Я инстинктивно напрягся.
– Кто?– Так – двигатель... Он еще заглох потом. Прямо тут, у крайнего подъезда. А я ему прикурить давал.
– Он что, курит?
Он смотрел на меня сострадательно – такие взгляды кидают на тихо помешанных или убогих. Я вспомнил: "дать прикурить" – значит, помочь завестись от своего аккумулятора.
– И знаешь, водитель-то... Он сам вроде как чахоточный был, кашлял сильно.
– "Москвич"? Грузовой вариант? Белого цвета?
Поклонник автомобильной архаики мгновенно смыл со взгляда прежнее выражение – он разглядывал меня с искренним интересом. Он не понимал, как я догадался.
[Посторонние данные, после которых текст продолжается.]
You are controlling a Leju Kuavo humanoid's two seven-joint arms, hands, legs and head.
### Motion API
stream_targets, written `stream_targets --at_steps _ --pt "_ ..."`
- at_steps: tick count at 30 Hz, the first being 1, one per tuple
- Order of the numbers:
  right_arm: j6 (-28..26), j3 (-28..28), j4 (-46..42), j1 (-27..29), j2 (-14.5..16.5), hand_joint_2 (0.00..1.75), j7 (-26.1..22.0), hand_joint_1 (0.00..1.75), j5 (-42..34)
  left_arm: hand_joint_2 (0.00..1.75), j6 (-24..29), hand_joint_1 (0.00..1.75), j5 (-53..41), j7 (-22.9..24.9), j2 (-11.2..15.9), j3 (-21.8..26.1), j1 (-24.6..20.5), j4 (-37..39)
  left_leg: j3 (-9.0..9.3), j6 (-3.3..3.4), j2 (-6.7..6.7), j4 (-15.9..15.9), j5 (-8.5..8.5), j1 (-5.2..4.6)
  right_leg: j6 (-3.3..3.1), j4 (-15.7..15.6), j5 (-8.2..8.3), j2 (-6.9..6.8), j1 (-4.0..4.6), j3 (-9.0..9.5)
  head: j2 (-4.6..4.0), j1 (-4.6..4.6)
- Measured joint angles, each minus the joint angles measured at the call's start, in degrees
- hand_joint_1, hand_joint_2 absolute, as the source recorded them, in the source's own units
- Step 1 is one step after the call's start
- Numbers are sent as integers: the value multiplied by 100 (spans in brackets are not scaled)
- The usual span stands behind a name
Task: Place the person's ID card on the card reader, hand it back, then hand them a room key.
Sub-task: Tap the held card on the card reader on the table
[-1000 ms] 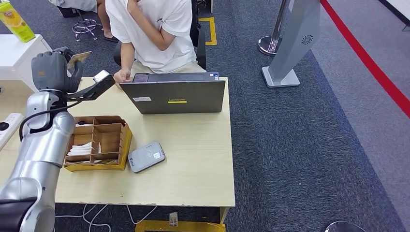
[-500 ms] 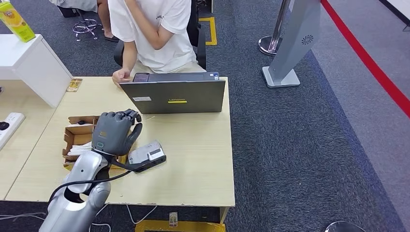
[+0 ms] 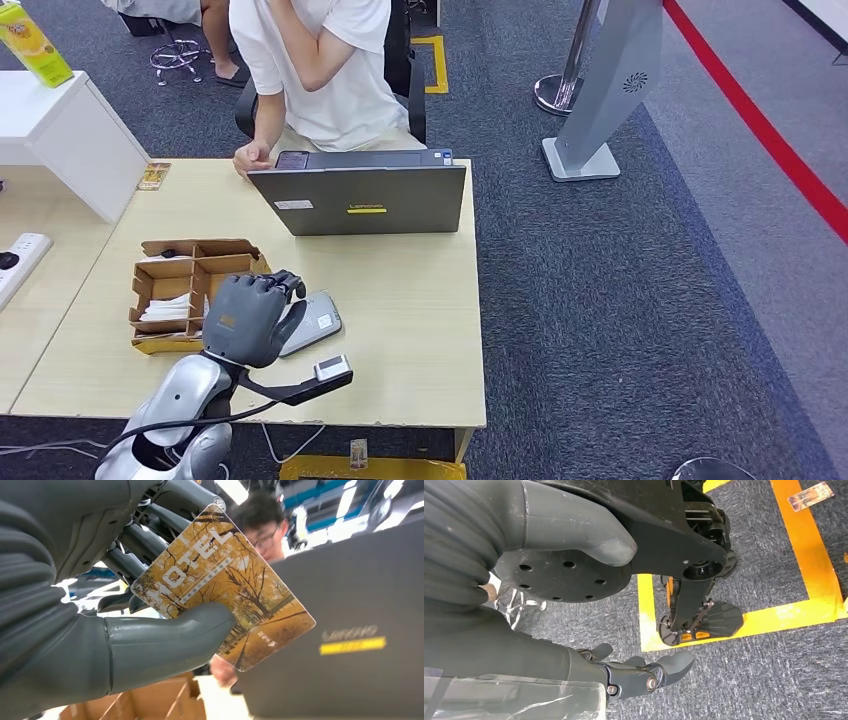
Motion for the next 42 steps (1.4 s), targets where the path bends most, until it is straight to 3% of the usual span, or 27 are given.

Психопат опасен для общества вовсе не тем, что эпатирует публику на улицах; и даже непредсказуемость его опрокинутого поведения можно на крайний случай перетерпеть. Он тем опасен, что трансформирует свой идиотизм в пространство, в окружающую среду, а психопатия заразительна. Я подумал об этом, когда прибыл на место, где нашли "ньюс-бокса" запертым в железный контейнер.
Его занесло аж за сто тридцать километров от Москвы, в крохотный дряхлый поселок, заброшенный, тронутый проказой тлена, облизанный мхами – мхи ползут по стенам гниющих изб; мхи – это щупальца земли, щупальца крепко держат деревушку и скоро втянут ее в землю.
Один из домов оказался обитаемым – я заглянул. На деревянной лавке у окна сидела старуха. Она поглядела на меня без тени удивления, испуга, радости – без тени какого бы то ни было чувства; поднялась, пошла встретить. Шаг ее был тяжел, нетвердые ноги слушались плохо и разучились держать легкое тело.
– Вы что, одна тут?
– Одна, одна... Боле не осталось никого. Дак ты ж видал, нету никого, вот я есть.
Она полезла в сервант, шарила маленькими руками по полкам, трогала посуду.
– Угостить-то мне тебя вот нечем, – смутилась она.
– Вы-то, мать, чем тут живете?
– Много ль мне надо, – сказала она.
Она ведь так и умрет, подумал я, просто однажды утром не сможет подняться; будет еще долго лежать на кровати с железными шариками на спинках, глядеть в потолок и думать: поскорей бы уж. Но жизнь будет уходить из нее неторопливо, и кто знает, сколько пролежит, пока сердце не устанет и, устав, избавит от хлопотных мыслей: "кто ж меня на кладбище снесет?"